I second Hong's objections. Up to now no registry I know supports this feature. 
So nobody can claim that this belongs to the base functionality of a registry. 
In this context I would like to remind you on a discussion I had with Scott in 
June 2001. There I suggested to add a field to the responses that reports the 
cost of a transaction, e.g. the registration fee for the creation of a domain. 
Scott rejected it as follows:

     I'd certainly prefer to keep registry-specific billing details out of the
     protocol.  If they have to be in there anywhere a registry could do whatever
     it wants in the <unspec> elements.  If you have a proposal in mind, though,
     please post it to the list to present a more complete picture and to gather
     other opinions.

The same argument applies to the lastVerified topic. It is registry specific, it 
is not required for the registration process in any way and therefore violates 
the KISS principle. As we discussed, a date alone has no value as registries may 
apply differnet policies *IF* they support this field. And maybe they have 
different verification methods for different kinds of entities, which they need 
to report, too. So this element might be insufficient on the other hand.

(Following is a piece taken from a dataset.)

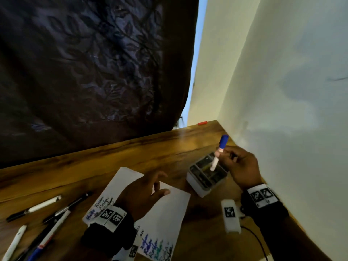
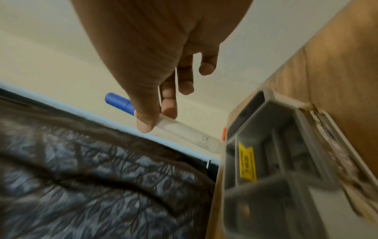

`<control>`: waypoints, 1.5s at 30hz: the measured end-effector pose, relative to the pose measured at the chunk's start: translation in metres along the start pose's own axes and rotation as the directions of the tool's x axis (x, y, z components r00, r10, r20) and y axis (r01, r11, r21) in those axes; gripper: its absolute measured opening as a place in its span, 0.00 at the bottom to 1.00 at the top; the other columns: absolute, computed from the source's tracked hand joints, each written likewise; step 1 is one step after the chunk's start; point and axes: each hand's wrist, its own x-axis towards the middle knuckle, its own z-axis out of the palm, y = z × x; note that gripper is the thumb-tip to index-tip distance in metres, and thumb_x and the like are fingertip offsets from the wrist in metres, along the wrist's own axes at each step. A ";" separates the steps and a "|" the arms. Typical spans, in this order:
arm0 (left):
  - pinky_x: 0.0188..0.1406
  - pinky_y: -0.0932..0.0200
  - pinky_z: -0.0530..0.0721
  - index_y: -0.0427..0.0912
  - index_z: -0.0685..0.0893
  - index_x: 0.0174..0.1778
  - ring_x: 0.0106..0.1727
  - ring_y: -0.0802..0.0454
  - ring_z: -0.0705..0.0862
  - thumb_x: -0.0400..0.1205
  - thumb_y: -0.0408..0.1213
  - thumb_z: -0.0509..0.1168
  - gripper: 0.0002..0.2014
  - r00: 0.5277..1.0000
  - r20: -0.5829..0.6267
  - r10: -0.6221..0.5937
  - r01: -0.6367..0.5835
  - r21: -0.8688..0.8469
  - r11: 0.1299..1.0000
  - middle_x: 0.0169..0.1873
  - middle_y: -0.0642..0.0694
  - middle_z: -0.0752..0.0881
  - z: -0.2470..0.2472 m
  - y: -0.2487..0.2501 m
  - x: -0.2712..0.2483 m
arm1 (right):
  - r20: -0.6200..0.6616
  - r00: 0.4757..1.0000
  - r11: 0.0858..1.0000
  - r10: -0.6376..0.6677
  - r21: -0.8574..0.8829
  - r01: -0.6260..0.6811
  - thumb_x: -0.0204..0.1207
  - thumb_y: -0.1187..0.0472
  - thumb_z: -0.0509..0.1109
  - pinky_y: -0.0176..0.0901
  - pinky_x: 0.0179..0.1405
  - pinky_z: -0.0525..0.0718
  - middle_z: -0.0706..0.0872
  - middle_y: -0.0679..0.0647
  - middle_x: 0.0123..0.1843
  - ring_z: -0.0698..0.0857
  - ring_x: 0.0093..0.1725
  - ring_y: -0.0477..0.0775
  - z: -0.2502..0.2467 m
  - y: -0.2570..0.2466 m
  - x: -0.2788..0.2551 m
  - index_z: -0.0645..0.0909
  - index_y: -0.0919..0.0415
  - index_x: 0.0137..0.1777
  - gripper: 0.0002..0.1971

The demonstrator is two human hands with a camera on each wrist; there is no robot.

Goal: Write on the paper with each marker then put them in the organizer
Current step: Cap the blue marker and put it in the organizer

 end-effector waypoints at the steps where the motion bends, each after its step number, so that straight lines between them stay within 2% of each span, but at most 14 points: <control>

We already have a lot of registry-specific and inflexible stuff in EPP, mostly, 
but not limited to, the handling of name servers. EPP is clearly designed after 
Network Solution's registry model (before they were forced to open the registry 
to others), which is far from being generic or prototypical for the existing 
ccTLDs around the world.

Once a famous protocol designer (unfortunately, I don't know who it was) said, 
that in the aim to optimize a protocol, one should not ask what should be added 
to it, but what can be removed. In this sense, I suggest not to add this element.